Among the entries below, one line contains "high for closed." and another contains "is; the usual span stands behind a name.". Transcribe those two lines and every line between them, exactly.

(Source data)

::::::

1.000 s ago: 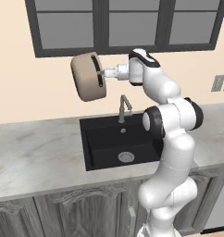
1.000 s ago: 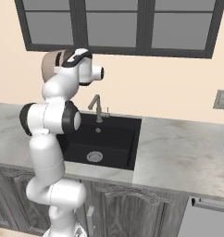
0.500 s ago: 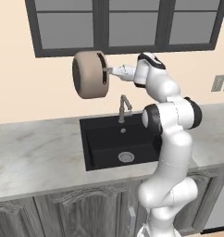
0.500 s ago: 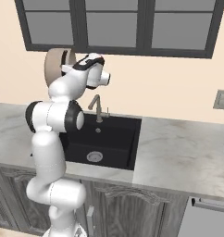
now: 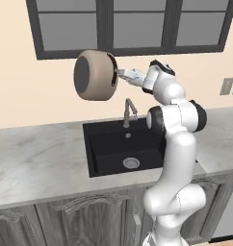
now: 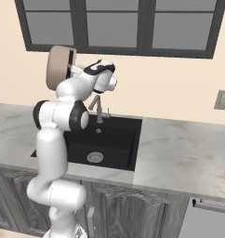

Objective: Dump the sweet potato from the pot into the sink. Then turn on the water and wash the sweet potato. Then turn off the water and put the sweet potato back in the pot.

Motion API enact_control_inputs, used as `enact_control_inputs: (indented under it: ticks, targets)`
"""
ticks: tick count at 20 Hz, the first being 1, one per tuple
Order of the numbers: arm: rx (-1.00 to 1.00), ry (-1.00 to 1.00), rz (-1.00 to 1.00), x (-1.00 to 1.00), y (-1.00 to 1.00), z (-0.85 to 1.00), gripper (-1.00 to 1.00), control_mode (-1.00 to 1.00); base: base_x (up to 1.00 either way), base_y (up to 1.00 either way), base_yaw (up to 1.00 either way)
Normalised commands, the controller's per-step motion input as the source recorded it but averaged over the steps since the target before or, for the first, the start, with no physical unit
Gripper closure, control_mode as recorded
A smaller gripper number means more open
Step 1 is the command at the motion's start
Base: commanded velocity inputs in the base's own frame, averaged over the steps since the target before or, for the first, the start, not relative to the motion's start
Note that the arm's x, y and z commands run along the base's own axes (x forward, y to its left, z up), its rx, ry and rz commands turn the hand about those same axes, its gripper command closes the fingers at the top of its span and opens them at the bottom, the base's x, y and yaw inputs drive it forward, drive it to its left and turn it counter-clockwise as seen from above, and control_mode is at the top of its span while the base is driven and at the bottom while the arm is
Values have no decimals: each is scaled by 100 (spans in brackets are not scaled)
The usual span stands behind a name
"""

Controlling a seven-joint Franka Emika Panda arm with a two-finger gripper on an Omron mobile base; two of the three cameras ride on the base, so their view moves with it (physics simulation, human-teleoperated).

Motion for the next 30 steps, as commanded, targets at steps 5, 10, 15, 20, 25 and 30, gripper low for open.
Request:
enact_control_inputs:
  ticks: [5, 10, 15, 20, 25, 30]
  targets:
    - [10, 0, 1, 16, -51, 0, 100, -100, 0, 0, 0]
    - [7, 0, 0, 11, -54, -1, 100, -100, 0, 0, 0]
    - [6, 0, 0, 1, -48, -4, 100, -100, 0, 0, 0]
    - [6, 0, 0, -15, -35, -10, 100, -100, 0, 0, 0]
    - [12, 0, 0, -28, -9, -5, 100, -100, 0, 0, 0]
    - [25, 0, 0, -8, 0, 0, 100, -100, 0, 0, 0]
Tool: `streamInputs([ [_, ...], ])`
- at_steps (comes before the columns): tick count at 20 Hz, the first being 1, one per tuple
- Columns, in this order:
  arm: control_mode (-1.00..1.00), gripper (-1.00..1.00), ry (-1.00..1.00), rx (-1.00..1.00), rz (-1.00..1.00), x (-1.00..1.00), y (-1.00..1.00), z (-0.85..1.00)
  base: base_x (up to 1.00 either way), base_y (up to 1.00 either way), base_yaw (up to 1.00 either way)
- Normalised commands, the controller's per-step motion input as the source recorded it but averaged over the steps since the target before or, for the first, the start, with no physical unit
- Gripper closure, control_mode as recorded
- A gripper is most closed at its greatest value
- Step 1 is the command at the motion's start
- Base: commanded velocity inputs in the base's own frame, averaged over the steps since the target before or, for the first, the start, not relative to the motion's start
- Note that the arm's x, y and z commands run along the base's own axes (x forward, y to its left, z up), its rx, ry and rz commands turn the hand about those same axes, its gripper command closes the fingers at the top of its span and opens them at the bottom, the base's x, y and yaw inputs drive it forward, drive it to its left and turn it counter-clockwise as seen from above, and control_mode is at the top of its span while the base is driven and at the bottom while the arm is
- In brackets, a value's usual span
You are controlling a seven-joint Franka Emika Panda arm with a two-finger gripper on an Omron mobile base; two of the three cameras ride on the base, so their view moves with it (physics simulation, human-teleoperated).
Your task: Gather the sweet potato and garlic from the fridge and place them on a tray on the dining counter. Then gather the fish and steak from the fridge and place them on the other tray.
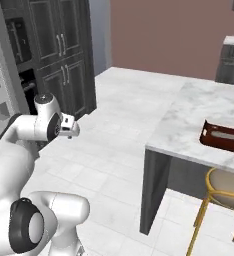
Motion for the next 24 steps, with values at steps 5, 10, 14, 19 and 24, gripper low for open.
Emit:
streamInputs([
  [5,1.0,-1.0,0.0,0.0,0.0,0.0,0.0,0.0,-0.29,1.0,0.33],
  [10,1.0,-1.0,0.0,0.0,0.0,0.0,0.0,0.0,-0.21,1.0,0.32],
  [14,1.0,-1.0,0.0,0.0,0.0,0.0,0.0,0.0,-0.05,0.96,0.33],
  [19,1.0,-1.0,0.0,0.0,0.0,0.0,0.0,0.0,0.29,0.43,0.29],
  [24,1.0,-1.0,0.0,0.0,0.0,0.0,0.0,0.0,0.33,0.07,0.28],
])
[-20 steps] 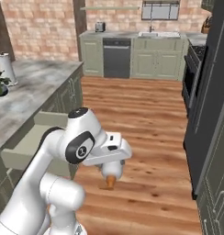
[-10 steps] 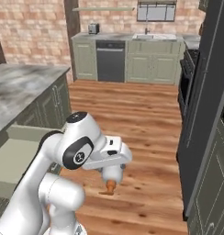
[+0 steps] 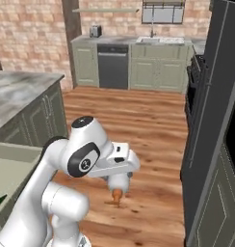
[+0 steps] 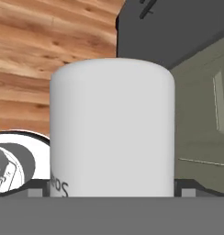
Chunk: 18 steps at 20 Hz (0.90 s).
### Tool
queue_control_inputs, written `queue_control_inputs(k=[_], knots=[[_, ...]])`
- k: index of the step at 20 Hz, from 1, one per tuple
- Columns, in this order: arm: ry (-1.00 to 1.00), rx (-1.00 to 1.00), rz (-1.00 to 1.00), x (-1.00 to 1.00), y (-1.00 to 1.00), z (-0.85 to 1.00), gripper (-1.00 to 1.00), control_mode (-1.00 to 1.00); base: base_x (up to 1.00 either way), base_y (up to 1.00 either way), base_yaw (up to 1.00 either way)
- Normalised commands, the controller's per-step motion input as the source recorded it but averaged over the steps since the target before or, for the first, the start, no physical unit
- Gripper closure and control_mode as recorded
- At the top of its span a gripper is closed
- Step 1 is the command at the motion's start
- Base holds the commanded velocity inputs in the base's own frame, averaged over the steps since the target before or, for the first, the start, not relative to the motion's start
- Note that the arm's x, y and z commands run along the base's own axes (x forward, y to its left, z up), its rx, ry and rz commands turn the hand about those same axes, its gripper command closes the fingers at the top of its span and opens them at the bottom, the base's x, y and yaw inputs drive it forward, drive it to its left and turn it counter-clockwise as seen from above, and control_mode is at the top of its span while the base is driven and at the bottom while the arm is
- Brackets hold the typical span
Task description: Restock the sink supplies by placing the sponge and soap dispenser on the counter and next to the sink. Make sure the soap dispenser is upright.
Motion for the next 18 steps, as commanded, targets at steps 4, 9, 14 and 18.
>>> queue_control_inputs(k=[4, 9, 14, 18], knots=[[0.00, 0.00, 0.00, 0.00, 0.00, 0.00, 1.00, 1.00, 1.00, -0.63, 0.16], [0.00, 0.00, 0.00, 0.00, 0.00, 0.00, 1.00, 1.00, 1.00, -0.45, 0.19], [0.00, 0.00, 0.00, 0.00, 0.00, 0.00, 1.00, 1.00, 1.00, -0.11, 0.23], [0.00, 0.00, 0.00, 0.00, 0.00, 0.00, 1.00, 1.00, 1.00, -0.02, 0.22]])
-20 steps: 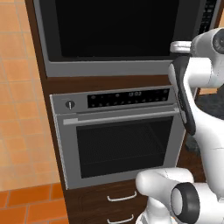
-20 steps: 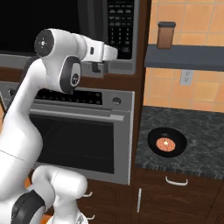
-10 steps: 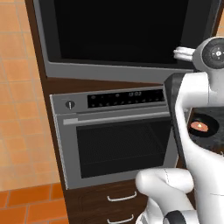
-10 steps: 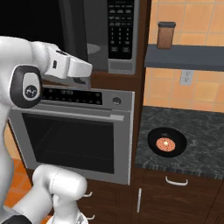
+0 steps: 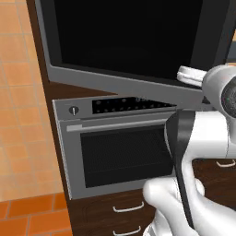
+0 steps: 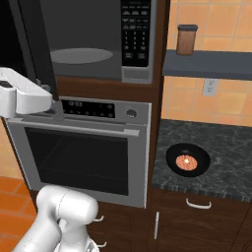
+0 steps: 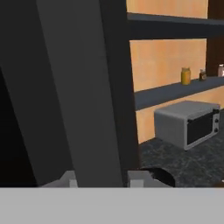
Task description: Open the microwave, place the bowl with waffle inside the microwave, then close the microwave door and turn it on.
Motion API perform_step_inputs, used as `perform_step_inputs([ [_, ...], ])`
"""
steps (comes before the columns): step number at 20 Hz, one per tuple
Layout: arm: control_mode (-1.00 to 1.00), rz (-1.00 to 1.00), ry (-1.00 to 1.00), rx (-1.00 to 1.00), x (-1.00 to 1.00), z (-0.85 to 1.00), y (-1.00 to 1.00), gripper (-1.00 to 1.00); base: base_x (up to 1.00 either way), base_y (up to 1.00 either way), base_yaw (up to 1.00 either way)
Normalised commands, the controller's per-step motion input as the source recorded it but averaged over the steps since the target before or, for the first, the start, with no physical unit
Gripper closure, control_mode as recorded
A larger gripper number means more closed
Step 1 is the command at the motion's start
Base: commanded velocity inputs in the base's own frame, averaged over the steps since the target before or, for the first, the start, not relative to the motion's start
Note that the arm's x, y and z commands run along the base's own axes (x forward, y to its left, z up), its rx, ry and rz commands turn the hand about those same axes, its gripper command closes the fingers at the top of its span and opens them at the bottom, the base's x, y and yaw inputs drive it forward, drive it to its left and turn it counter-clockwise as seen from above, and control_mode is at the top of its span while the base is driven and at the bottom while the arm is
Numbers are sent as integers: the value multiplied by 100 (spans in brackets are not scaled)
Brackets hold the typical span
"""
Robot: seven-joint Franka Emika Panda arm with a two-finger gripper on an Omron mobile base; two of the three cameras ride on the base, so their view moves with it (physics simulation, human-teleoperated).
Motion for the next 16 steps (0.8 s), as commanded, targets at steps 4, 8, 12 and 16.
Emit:
perform_step_inputs([
  [4,-100,15,0,-7,-69,-24,95,100,0,0,0],
  [8,-100,0,0,-7,-41,-8,100,-100,0,0,0],
  [12,-100,-4,0,-7,-21,-13,96,-100,0,0,0],
  [16,-100,-19,-3,-4,-21,-5,72,-100,0,0,0],
])
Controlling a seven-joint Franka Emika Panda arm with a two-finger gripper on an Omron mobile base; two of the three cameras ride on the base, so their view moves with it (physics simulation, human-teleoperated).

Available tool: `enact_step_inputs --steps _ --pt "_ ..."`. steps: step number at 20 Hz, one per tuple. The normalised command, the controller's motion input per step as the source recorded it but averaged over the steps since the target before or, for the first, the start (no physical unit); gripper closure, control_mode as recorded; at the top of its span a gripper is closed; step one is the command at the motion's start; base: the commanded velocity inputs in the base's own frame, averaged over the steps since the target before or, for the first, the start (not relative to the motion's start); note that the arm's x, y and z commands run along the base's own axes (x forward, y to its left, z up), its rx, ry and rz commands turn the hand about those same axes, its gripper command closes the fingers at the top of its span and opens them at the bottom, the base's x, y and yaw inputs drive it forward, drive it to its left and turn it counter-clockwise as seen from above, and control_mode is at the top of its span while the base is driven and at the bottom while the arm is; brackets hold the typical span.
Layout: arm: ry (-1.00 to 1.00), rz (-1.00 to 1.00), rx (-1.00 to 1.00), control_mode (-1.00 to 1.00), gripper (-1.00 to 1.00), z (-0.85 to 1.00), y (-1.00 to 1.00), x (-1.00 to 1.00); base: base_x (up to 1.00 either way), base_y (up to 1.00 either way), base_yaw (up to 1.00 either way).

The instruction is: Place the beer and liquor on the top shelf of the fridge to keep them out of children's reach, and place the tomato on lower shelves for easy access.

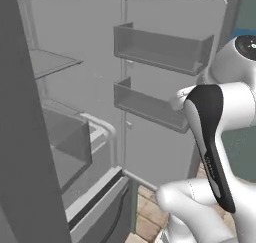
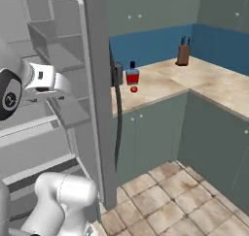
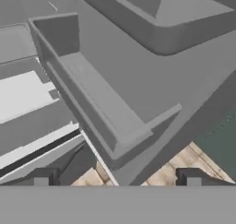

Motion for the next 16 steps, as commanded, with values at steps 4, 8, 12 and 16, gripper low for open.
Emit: enact_step_inputs --steps 4,8,12,16 --pt "0.0 0.0 0.0 1.0 -1.0 0.0 0.0 0.0 -0.99 0.02 -0.62" --pt "0.0 0.0 0.0 1.0 -1.0 0.0 0.0 0.0 -1.0 0.0 -0.65" --pt "0.0 0.0 0.0 1.0 -1.0 0.0 0.0 0.0 -1.0 0.0 -0.65" --pt "0.0 0.0 0.0 1.0 -1.0 0.0 0.0 0.0 -0.93 -0.03 -0.69"
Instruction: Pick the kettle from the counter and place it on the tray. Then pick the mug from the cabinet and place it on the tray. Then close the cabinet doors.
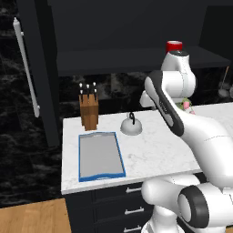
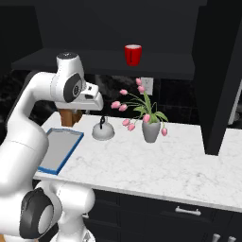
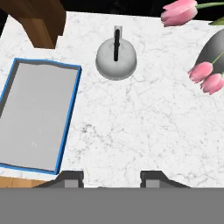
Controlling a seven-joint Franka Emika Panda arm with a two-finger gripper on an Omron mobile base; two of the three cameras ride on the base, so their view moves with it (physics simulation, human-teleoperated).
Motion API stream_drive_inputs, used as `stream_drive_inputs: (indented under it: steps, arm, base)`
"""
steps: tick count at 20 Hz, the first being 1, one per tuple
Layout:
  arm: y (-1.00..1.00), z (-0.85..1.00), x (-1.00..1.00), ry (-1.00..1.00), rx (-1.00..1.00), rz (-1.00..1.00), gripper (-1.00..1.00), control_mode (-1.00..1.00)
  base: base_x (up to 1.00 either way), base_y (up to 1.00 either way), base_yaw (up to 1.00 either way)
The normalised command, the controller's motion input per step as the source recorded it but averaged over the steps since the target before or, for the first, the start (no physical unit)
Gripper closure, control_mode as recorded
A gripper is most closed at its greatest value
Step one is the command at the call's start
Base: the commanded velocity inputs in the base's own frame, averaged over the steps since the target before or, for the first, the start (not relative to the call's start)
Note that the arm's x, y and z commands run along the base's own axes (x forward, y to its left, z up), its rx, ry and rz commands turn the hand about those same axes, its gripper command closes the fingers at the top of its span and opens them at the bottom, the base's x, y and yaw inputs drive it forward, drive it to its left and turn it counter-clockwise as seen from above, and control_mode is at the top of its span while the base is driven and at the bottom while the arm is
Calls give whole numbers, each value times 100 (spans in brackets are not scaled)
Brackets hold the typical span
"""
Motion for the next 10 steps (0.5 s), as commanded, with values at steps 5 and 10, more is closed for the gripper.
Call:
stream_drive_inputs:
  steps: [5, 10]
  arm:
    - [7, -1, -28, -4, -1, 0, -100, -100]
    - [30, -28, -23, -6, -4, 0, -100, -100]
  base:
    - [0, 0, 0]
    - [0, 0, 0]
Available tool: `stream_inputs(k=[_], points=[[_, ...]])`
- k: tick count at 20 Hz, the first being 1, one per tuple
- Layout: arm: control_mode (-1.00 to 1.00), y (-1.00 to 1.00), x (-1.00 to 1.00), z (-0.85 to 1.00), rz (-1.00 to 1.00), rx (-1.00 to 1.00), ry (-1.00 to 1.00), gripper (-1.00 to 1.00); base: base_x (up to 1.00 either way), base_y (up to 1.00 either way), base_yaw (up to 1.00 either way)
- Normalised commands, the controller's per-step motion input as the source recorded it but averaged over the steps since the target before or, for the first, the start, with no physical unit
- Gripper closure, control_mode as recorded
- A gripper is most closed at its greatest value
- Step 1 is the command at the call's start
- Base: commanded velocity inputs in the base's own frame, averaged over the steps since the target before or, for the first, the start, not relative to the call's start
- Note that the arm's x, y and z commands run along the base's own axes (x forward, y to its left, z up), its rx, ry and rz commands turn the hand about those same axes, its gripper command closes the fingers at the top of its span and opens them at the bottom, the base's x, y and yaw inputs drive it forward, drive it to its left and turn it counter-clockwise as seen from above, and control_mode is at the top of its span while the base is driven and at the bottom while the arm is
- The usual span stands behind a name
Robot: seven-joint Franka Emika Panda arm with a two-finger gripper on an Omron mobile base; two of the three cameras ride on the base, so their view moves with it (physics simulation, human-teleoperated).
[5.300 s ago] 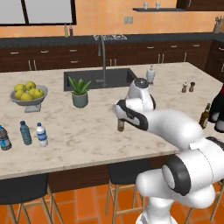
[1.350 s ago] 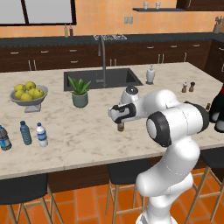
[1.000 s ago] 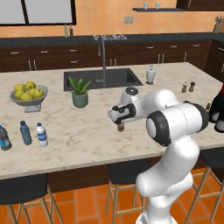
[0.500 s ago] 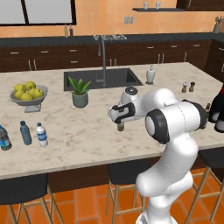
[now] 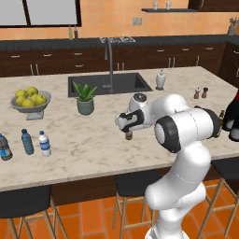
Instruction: Move the plastic bottles in the middle to the plastics group, and the glass bottles in the middle to the glass group.
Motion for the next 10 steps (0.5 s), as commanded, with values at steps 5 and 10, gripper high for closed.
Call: stream_inputs(k=[5, 10], points=[[-1.00, 0.00, 0.00, -0.08, 0.00, 0.00, -0.02, -1.00, 0.00, 0.00, 0.00], [-1.00, 0.00, 0.00, 0.00, 0.00, 0.00, 0.00, 1.00, 0.00, 0.00, 0.00]])
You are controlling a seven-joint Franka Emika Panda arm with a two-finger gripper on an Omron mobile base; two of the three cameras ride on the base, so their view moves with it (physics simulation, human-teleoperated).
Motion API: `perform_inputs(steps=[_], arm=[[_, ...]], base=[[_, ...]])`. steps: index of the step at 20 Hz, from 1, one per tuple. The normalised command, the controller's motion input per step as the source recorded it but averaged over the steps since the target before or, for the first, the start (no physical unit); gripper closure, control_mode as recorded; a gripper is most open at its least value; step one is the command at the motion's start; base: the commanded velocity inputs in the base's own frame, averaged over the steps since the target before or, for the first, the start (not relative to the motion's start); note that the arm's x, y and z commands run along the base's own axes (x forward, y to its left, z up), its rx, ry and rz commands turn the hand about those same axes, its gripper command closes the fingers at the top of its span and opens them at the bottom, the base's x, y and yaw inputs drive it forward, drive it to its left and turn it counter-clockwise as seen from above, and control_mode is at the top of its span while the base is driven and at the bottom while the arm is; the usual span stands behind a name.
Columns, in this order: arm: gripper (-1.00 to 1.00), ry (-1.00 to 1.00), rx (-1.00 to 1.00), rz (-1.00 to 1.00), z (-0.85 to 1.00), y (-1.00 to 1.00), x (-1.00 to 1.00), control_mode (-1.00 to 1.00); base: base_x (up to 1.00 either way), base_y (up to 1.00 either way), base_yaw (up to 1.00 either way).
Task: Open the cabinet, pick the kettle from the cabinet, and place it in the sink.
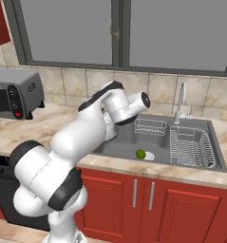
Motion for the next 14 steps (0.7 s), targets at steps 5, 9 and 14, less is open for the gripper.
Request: perform_inputs(steps=[5, 9, 14], arm=[[1.0, 0.0, 0.0, 0.07, -0.28, -0.06, 0.28, -1.0], [1.0, 0.0, 0.0, 0.08, -0.24, -0.13, 0.27, -1.0], [1.0, 0.0, 0.0, 0.09, -0.22, -0.12, 0.25, -1.0]], base=[[0.0, 0.0, 0.0], [0.0, 0.0, 0.0], [0.0, 0.0, 0.0]])
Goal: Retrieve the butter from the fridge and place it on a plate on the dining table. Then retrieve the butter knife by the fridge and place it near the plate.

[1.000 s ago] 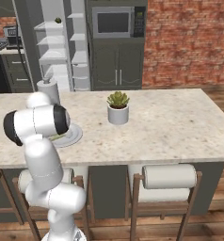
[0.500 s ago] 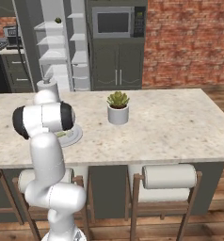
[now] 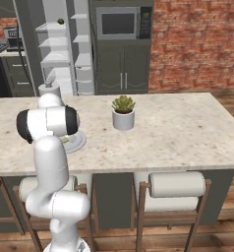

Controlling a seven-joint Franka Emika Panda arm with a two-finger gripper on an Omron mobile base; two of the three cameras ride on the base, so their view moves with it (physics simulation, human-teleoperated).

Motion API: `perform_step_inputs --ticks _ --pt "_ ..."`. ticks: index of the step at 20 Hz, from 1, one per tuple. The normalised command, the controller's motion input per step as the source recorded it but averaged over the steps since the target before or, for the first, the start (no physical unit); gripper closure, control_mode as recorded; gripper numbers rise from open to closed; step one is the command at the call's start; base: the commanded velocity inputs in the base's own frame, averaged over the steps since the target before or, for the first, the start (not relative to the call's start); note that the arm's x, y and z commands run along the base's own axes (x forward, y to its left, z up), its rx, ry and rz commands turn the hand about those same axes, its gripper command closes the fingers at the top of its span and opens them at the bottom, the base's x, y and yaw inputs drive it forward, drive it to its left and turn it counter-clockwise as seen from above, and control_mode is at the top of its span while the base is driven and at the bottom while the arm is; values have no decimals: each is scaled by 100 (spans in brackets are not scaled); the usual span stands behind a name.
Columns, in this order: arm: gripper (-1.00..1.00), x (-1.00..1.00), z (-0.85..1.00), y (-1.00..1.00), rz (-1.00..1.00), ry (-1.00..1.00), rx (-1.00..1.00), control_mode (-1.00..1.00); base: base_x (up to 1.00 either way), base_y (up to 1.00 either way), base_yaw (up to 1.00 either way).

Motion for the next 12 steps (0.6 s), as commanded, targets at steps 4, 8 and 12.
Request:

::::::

— WRITTEN SOLUTION —
Motion for the next 10 steps (0.5 s), as commanded, with values at steps 5 and 10, gripper high for closed.
Call: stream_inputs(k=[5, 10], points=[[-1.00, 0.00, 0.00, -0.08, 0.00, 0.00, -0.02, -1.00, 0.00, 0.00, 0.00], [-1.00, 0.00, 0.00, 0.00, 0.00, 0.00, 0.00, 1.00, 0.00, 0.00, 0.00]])
You are controlling a seven-joint Franka Emika Panda arm with a two-finger gripper on an Omron mobile base; two of the three cameras ride on the base, so their view moves with it (physics simulation, human-teleoperated).
Motion API: `perform_inputs(steps=[_], arm=[[_, ...]], base=[[_, ...]])`. steps: index of the step at 20 Hz, from 1, one per tuple. The normalised command, the controller's motion input per step as the source recorded it but averaged over the steps since the target before or, for the first, the start (no physical unit); gripper closure, control_mode as recorded; a gripper is most open at its least value; step one is the command at the motion's start; base: the commanded velocity inputs in the base's own frame, averaged over the steps since the target before or, for the first, the start (not relative to the motion's start); note that the arm's x, y and z commands run along the base's own axes (x forward, y to its left, z up), its rx, ry and rz commands turn the hand about those same axes, its gripper command closes the fingers at the top of its span and opens them at the bottom, the base's x, y and yaw inputs drive it forward, drive it to its left and turn it counter-clockwise as seen from above, and control_mode is at the top of its span while the base is driven and at the bottom while the arm is; the usual span stands behind a name.

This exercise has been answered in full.